- **TASK DIRECTIONS**:
Emit an exact copy of the lines running from the start of the records to the line containing "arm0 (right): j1", both included.

- **LISTED RECORDS**:
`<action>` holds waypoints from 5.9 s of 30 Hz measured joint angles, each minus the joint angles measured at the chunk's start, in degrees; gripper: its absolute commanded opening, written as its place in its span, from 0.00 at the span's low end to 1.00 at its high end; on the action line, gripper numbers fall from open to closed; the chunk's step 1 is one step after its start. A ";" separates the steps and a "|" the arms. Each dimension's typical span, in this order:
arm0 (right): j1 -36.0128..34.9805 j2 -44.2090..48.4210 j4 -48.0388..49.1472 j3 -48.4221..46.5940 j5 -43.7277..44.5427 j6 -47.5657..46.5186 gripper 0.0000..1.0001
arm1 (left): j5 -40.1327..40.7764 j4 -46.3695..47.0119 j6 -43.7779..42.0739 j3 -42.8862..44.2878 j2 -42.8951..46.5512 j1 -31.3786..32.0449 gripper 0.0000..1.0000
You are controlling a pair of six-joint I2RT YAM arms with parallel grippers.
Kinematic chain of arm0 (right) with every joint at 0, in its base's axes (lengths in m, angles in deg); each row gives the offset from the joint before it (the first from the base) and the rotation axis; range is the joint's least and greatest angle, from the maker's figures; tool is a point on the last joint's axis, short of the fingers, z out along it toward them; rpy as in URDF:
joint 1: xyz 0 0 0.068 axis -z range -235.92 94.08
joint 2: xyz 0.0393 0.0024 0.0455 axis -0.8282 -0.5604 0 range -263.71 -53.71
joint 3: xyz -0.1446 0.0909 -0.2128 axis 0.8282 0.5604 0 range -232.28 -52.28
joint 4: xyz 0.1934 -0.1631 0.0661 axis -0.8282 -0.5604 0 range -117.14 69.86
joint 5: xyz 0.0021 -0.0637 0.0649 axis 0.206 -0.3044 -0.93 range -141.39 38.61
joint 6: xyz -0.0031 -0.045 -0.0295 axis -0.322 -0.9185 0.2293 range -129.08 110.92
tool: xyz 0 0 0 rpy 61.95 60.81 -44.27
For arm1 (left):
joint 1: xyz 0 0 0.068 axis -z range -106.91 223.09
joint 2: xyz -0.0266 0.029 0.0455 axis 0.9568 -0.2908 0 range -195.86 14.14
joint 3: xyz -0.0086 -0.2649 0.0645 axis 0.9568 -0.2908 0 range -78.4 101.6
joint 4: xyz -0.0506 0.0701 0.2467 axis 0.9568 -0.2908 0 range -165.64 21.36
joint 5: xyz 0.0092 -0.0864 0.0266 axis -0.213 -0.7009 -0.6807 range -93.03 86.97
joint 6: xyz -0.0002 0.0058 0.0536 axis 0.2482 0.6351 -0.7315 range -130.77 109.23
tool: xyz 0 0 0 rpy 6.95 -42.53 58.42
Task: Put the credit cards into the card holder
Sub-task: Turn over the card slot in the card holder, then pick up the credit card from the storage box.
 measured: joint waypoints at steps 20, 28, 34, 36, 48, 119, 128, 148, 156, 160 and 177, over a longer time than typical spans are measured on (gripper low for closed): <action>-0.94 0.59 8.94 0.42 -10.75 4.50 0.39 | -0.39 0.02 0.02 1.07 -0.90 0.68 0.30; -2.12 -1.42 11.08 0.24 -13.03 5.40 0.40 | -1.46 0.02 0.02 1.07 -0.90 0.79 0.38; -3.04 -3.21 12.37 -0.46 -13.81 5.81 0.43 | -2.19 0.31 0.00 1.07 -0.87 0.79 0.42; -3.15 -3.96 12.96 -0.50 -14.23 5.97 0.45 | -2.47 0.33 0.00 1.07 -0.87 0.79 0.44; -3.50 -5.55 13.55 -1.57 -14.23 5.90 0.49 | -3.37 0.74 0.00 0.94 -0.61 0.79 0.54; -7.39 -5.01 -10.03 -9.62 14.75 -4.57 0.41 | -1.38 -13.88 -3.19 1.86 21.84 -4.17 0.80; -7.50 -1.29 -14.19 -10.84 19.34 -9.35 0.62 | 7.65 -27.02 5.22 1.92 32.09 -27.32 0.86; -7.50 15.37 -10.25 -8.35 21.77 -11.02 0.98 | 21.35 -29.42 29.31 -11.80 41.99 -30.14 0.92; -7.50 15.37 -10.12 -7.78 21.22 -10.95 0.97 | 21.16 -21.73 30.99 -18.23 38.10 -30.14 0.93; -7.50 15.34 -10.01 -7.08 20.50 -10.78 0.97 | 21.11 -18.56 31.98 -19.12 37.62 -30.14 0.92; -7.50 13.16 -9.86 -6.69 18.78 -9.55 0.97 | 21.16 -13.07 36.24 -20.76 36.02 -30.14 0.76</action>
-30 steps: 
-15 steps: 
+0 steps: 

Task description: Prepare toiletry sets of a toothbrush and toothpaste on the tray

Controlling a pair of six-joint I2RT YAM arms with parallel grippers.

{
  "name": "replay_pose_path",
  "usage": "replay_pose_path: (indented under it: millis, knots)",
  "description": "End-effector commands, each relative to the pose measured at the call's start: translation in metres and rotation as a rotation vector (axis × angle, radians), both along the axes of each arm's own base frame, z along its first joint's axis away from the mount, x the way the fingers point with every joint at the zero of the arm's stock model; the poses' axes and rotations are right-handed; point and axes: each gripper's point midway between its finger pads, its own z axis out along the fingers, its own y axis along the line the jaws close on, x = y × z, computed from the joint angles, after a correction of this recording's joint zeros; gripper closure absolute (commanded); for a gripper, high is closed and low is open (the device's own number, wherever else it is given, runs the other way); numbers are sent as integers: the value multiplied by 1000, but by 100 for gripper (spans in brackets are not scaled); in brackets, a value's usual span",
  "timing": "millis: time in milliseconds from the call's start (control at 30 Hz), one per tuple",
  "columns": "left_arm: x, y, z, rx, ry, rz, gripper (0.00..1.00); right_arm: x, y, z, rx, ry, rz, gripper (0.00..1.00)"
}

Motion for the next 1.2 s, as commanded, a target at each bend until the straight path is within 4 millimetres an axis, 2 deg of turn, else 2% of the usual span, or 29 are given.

- **RESPONSE TO THE EXERCISE**:
`<action>` holds waypoints from 5.9 s of 30 Hz measured joint angles, each minus the joint angles measured at the chunk's start, in degrees; gripper: its absolute commanded opening, written as its place in its span, from 0.00 at the span's low end to 1.00 at its high end; on the action line, gripper numbers fall from open to closed; the chunk's step 1 is one step after its start. A ";" separates the steps and a "|" the arms. Each dimension's typical span, in this order:
arm0 (right): j1 -36.0128..34.9805 j2 -44.2090..48.4210 j4 -48.0388..49.1472 j3 -48.4221..46.5940 j5 -43.7277..44.5427 j6 -47.5657..46.5186 gripper 0.0000..1.0001

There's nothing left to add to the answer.